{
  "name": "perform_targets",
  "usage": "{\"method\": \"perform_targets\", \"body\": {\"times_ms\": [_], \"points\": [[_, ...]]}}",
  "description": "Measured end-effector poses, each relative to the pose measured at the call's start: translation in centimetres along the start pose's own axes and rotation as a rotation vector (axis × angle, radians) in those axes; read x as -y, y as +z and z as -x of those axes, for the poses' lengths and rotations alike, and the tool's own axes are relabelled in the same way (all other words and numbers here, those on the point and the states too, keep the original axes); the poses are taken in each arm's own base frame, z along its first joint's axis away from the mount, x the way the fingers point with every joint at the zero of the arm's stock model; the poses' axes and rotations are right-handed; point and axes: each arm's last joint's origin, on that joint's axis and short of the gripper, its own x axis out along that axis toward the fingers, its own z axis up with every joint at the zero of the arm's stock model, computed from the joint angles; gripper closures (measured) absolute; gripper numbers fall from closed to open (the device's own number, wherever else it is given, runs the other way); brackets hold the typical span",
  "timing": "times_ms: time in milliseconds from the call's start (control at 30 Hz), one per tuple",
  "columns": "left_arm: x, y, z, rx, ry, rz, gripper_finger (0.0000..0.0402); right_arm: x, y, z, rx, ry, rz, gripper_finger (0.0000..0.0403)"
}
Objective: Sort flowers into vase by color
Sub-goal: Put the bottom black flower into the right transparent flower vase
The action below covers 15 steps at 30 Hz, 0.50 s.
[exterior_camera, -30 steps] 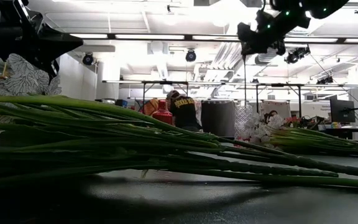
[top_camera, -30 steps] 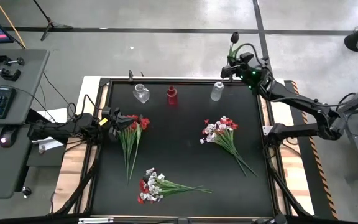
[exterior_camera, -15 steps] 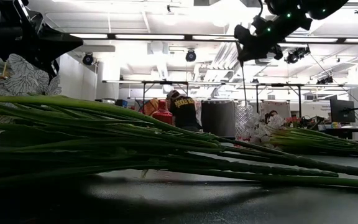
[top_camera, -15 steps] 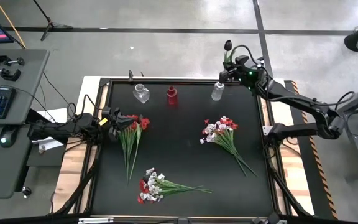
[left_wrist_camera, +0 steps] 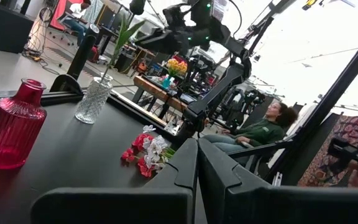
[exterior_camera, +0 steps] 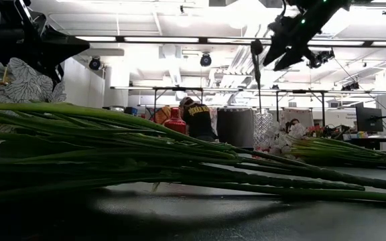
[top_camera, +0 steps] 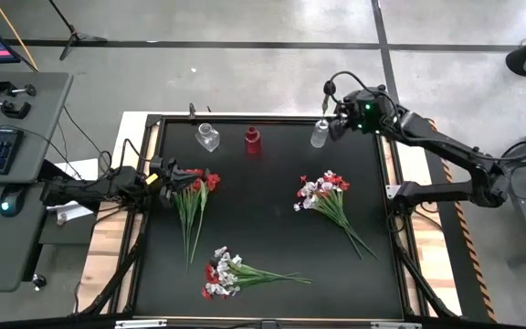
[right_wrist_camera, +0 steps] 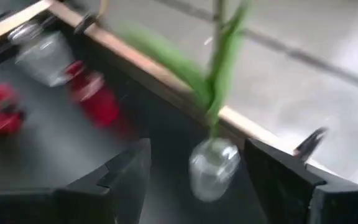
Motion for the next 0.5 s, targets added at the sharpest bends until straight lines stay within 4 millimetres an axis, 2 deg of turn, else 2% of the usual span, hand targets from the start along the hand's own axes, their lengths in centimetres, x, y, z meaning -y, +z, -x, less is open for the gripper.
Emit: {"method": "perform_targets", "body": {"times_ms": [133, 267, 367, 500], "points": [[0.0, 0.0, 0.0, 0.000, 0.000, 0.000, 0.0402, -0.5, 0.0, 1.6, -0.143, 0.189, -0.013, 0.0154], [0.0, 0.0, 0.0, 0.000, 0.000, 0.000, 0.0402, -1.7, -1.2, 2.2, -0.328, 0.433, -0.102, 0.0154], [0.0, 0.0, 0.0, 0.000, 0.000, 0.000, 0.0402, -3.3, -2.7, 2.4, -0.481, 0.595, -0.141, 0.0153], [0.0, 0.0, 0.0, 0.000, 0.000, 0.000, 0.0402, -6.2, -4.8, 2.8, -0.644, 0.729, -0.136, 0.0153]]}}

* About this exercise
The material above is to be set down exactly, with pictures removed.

* Completed exercise
{
  "name": "perform_targets",
  "usage": "{\"method\": \"perform_targets\", \"body\": {\"times_ms\": [_], \"points\": [[_, ...]]}}",
  "description": "Measured end-effector poses, each relative to the pose measured at the call's start: translation in centimetres along the start pose's own axes and rotation as a rotation vector (axis × angle, radians) in those axes; read x as -y, y as +z and z as -x of those axes, for the poses' lengths and rotations alike, and the tool's own axes are relabelled in the same way (all other words and numbers here, those on the point and the states too, keep the original axes); the poses are taken in each arm's own base frame, z along its first joint's axis away from the mount, x the way the fingers point with every joint at the zero of the arm's stock model; the poses' axes and rotations are right-handed; point and axes: each arm's last joint's origin, on that joint's axis and short of the gripper, its own x axis out along that axis toward the fingers, its own z axis up with every joint at the zero of the arm's stock model, computed from the joint angles; gripper closures (measured) absolute; gripper numbers fall from closed to open (the device's own number, wherever else it is given, runs the other way); brackets hold the typical span",
  "timing": "times_ms: time in milliseconds from the call's start (control at 30 Hz), one per tuple",
  "columns": "left_arm: x, y, z, rx, ry, rz, gripper_finger (0.0000..0.0402); right_arm: x, y, z, rx, ry, rz, gripper_finger (0.0000..0.0403)"
}
Objective: Sort flowers into vase by color
Sub-goal: Put the bottom black flower into the right transparent flower vase
The action below covers 15 steps at 30 Hz, 0.50 s.
[exterior_camera, -30 steps] 
[top_camera, -30 steps] 
[exterior_camera, -15 steps] 
[top_camera, -15 steps] 
[left_wrist_camera, +0 steps] 
[exterior_camera, +0 steps] 
[top_camera, +0 steps] 
[right_wrist_camera, +0 steps] 
Motion for the next 0.5 s, targets added at the sharpest bends until straight lines stay within 4 millimetres an axis, 2 deg of turn, else 2% of the usual span, hand targets from the start along the hand's own axes, their lengths in centimetres, x, y, z meaning -y, +z, -x, less is open for the gripper.
Emit: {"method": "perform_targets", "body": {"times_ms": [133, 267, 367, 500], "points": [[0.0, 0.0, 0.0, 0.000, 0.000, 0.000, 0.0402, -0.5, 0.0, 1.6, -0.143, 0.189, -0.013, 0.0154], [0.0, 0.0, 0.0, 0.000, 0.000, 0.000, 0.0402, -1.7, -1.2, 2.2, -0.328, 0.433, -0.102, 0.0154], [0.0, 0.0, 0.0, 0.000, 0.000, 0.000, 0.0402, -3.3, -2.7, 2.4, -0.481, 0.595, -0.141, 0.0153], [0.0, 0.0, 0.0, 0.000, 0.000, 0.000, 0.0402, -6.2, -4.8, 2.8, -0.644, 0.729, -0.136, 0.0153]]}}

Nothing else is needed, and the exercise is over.